Бедный Миша, ему наверное, икалось в это время — мы всю лекцию вспоминали его. И о нем же проболтали весь перерыв. Как только лектор ушел и захлопали крышки столов, Аська достала две «белочки», одну себе, другую мне и продолжила:
— Я не ожидала ни от него, ни от тебя… Ну он парень видный, за ним половина девочек из наших десятых бегало, тебя — то я еще могу понять. Но его… Ушел с тобой, бросил Ленку. Ленка в слезы.
— Стоп, стоп… Кто это Лена?
— Да будет тебе известно, Лена — его девушка. Они дружат с 8-ого класса.
Вот так! Лена — его девушка, а ты — «вчерашняя молочница».
«Вы несомненно сделали счастливой ее саму и всю ее семью»
Да, Миша, ты меня осчастливил, нечего сказать, век буду помнить…
Аська болтала дальше:
— Впрочем, она уже не сердится, ну проводил кого-то… Вчера они вдвоем просидели у меня весь вечер…
Вдвоем. Утром назначаешь свидание Лиде, а вечером возвращаешься к Лене, с которой дружишь с 8 класса. Мило.
— Значит, для Лены я не соперница? — спросила я неожиданно каким-то глухим голосом.
— Ты-то? Конечно, нет. Но вообще-то ты молодец. Подумать только, совратить самого Фалька.
— Он такой неприступный?
— Не то, чтобы неприступный, скорее разборчивый, а на Ленкину довольную рожу мне смотреть противно. Теперь призадумается, ну как уведут.
Завидуете, любезная Айседора Дункан. Завидуйте неизвестной мне Лене, но ведь есть поговорка — не насоли ближнему своему.
И тут меня словно обожгла мысль: она думает, что я и Миша…
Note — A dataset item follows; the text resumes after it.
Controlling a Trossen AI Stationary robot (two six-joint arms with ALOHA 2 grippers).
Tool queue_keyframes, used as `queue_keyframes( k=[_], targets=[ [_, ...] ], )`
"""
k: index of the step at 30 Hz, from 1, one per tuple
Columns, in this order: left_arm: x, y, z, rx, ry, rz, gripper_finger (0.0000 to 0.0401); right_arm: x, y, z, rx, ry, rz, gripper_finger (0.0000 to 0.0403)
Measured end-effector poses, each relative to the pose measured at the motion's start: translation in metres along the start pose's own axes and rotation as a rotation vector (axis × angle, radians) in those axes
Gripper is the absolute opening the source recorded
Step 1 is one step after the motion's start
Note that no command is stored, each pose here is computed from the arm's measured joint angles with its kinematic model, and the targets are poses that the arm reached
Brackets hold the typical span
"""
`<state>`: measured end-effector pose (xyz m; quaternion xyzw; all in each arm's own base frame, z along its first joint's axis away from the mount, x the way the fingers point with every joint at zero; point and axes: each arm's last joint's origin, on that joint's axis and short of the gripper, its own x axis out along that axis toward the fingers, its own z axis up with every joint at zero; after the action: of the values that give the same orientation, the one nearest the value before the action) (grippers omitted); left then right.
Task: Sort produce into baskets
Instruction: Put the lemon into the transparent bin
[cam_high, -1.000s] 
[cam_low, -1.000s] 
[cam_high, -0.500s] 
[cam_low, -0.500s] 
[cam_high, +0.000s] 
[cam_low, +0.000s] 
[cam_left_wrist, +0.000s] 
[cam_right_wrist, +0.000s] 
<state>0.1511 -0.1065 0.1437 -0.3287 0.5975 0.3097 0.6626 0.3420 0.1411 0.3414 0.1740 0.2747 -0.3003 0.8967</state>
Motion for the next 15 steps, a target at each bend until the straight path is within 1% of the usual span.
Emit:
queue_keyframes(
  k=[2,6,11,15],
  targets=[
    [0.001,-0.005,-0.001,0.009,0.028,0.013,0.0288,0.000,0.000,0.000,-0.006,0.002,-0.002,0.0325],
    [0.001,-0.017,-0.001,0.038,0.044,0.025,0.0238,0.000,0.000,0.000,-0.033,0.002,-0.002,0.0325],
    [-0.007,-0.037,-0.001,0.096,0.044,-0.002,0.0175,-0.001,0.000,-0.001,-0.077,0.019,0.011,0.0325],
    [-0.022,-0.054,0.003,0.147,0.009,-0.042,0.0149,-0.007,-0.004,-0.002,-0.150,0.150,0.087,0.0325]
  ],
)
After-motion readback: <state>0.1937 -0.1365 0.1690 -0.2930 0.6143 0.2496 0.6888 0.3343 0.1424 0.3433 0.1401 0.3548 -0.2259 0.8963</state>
— Аська, ты что, всерьез полагаешь, что у нас с ним что-то было?
— А что, не было?
— Не было.
Она посмотрела на меня, как на дурочку.
— Ну конечно, — заключила она, — вы целую ночь составляли конспекты по истории КПСС, конспектировали Ленинскую работы «Государство и Революция».
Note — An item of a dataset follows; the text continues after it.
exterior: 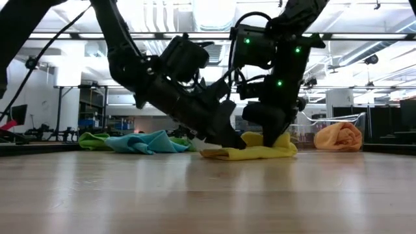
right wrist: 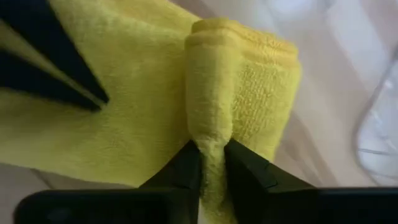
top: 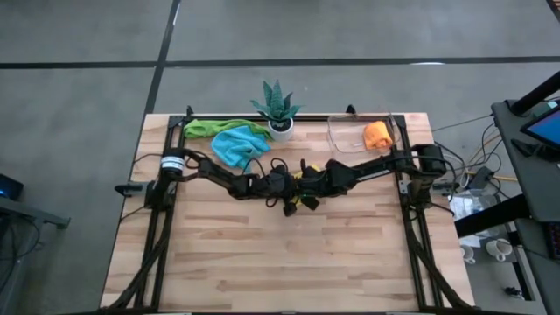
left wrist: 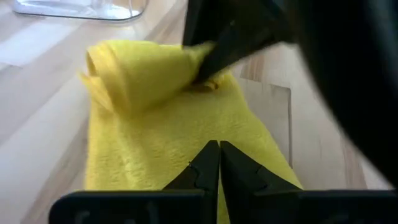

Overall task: Roll microfiber towels into tight, uniform cylinder then place into a basket
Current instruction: Roll the yellow microfiber cloth

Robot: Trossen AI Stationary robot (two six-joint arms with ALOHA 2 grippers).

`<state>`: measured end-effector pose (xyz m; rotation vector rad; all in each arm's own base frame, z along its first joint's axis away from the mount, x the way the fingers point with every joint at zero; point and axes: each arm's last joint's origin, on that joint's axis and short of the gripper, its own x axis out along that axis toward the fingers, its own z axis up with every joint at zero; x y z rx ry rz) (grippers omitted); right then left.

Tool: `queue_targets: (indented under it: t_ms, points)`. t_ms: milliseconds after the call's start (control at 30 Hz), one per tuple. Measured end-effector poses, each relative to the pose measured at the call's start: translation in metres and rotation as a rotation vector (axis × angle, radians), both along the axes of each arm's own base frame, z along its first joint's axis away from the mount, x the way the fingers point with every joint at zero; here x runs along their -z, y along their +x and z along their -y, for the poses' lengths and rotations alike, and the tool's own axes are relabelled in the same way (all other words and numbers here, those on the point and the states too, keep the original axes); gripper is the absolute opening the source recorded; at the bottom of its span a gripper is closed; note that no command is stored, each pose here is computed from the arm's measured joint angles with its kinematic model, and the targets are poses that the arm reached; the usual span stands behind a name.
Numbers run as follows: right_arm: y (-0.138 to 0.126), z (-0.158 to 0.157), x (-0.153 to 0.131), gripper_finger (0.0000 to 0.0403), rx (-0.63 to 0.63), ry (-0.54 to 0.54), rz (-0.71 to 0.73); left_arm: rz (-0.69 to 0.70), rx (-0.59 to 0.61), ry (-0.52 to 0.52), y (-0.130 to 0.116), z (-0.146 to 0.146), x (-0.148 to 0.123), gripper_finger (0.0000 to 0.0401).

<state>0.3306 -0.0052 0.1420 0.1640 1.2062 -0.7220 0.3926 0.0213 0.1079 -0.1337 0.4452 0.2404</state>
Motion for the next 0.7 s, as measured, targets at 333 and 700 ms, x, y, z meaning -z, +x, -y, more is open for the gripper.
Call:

И хотя ирония сквозила в ее словах, но я уловила нечто новое, похожее на восхищение, и эти нотки несказанно меня удивили. Ну легче ей стало от того, что я подгадила этой Лене, но причем здесь ее восторги? Может быть, ее умилил сам факт моей предполагаемой связи с Михаилом — и это было непонятно.
Воспитанная в строгих правилах, я и думать стеснялась о физической стороне любви, не то, что говорить. Оставалась в душе какая-то грань, которую я не могла переступить, чтобы не потерять душевный покой, самоуважение, достоинство. Подозреваю, что для Аси это было не столь важно, поэтому она с такой легкостью перенесла свои жизненные понятия на меня. Окажись она в подобной ситуации…
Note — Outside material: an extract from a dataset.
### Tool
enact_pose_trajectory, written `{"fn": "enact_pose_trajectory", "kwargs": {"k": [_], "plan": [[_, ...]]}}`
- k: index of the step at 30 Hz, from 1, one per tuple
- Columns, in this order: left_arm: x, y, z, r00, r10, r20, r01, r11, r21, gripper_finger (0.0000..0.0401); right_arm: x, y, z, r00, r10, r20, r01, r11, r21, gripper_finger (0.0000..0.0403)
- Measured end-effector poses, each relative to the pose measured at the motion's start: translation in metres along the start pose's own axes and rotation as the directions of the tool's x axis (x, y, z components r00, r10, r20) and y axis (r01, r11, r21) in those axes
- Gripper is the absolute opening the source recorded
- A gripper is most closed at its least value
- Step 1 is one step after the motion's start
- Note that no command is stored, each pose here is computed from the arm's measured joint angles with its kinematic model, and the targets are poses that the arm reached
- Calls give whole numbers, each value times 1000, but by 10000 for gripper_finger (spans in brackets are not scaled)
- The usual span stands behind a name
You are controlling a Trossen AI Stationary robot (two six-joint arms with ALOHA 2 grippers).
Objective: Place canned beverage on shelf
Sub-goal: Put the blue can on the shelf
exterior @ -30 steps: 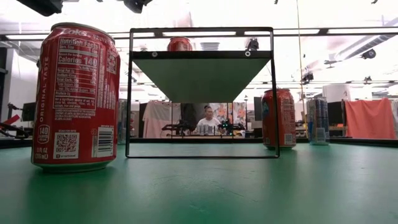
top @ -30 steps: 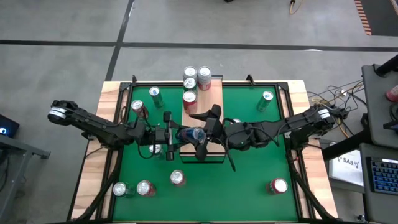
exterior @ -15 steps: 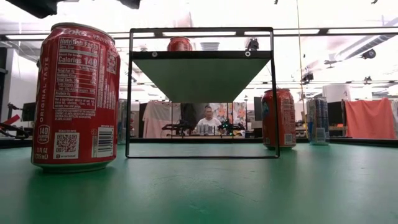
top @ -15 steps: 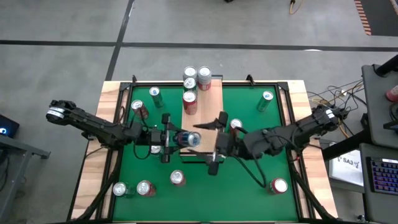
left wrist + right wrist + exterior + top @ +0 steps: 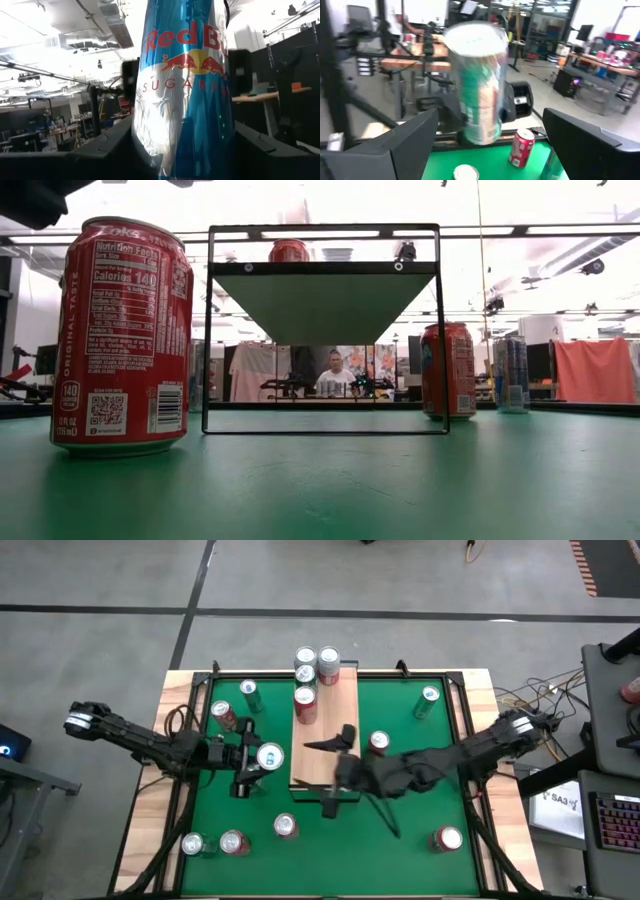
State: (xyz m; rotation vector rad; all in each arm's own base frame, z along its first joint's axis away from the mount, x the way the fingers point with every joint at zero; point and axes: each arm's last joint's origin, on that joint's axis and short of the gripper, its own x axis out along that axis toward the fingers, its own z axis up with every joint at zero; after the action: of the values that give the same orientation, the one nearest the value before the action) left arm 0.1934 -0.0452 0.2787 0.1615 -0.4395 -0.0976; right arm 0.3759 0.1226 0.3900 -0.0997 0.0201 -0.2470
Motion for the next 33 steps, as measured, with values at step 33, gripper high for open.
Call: {"fn": "enact_pose_trajectory", "kwargs": {"k": [33], "plan": [[4, -2, -8, 999, -1, -46, -1, 999, -39, 250, 57, -16, -30, 976, 42, 213, -50, 998, 29, 198]]}}
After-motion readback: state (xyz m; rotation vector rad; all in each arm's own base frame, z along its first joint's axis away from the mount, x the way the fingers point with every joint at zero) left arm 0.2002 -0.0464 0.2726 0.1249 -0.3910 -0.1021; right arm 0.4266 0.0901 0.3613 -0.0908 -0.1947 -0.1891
Меня все еще коробило от Аськиных подозрений, поэтому я продолжала оправдываться, на что она досадливо отмахивалась.
Все же я выяснила, каким образом Аська узнала о моих похождениях. Миша позвонил из моей квартиры маме, предупредил, что переночует у приятеля. Через полчаса маме зачем-то понадобилось его искать, и она начала обзванивать всех подряд его знакомых: Женю, Лену, Асю — Миши нигде не было. Мама запаниковала, и это ее паническое состояние передалось и тем участникам вечеринки, кому она только что звонила и пристрастно расспрашивала. По крайней мере, Женя, Лена и Аська перезвонили друг другу, припоминая подробности прошедшего вечера. Наконец Женя вспомнил, что Мишка убежал «как ошпаренный» вслед за «той девчонкой, которую привела Айседора Дункан». Сопоставив факты, они сделали вывод, что «приятель», у которого собирался заночевать Фальк, есть никто иной, как «кнопка» Лидочка.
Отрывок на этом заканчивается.